Samsung’s statement said no personal data belonging to employees or customers was stolen, although it said there was a security breach related to “internal company data”. . The statement acknowledged that the breach involved source code related to Galaxy devices.
How exactly did Lapsus$ manage to carry out these attacks?
Microsoft’s blog post gave some clues as to how these attacks took place, although the group appears to have deployed a wide variety of methods. The blog post refers to Lapsus$ as DEV-0537, and according to Microsoft, the hackers are relying on “large-scale social engineering and extortion campaigns against multiple organizations…”
In social engineering attacks, cybercriminals attempt to trick individuals into revealing critical personal information via phishing attacks. This information can then be used to compromise other accounts. For example, they can ask someone to complete a survey revealing personal information such as their mother’s maiden name, favorite food or date of birth, etc. All of this information can be used to guess passwords or even answers to security questions for an account. .

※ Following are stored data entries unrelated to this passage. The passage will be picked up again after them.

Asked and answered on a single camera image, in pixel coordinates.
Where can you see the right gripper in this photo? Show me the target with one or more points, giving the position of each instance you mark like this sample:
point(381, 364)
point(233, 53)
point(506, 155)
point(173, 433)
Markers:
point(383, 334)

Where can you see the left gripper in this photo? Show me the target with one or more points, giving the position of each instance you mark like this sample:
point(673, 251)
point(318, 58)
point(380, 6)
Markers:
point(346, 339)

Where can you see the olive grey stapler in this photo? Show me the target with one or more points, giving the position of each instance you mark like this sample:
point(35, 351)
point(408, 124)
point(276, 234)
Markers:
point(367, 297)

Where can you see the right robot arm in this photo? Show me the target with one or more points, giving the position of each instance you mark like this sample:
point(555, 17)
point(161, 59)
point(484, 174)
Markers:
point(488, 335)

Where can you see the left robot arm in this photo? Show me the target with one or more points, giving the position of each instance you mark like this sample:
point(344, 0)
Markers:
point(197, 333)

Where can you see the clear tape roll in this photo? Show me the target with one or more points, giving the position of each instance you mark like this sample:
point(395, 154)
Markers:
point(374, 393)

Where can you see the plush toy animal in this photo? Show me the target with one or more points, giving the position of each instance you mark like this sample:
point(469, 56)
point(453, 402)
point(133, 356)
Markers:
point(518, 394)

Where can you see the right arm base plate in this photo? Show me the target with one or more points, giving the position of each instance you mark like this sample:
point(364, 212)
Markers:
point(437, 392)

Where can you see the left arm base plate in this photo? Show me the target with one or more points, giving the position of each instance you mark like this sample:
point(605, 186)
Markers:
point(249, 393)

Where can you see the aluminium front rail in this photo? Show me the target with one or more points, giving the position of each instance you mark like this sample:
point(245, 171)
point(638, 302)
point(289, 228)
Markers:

According to Microsoft, the group relies on a “model of pure extortion and destruction without deploying ransomware payloads”. It started by targeting organizations in the UK and South America, but has expanded globally. Their targets cover a wide range of sectors: government, tech telecommunications, media, retail and healthcare. It also attacks cryptocurrency exchanges to steal cryptocurrency holdings.
Microsoft says the group also relies on some tactics less commonly used by other threat actors. These include methods such as “swapping SIM cards to take over accounts, accessing personal email accounts of employees of target organizations”.
In some cases, it has even paid employees or vendors of an organization to gain access to privileged networks and systems. Another example is the group calling an organization’s help desk to reset a target’s credentials. The group used other information gathered about the target to trick the help desk into giving access.
For now, Microsoft has recommended companies rely on multi-factor authentication (MFA) to protect against such attacks. He also advises against weak MFA factors such as text messages, as these are susceptible to SIM switching. He also cautioned against simple voice approvals, push notifications, or even “secondary email”-based MFA methods.
He also recommends making employees and IT help desks more aware of social engineering attacks.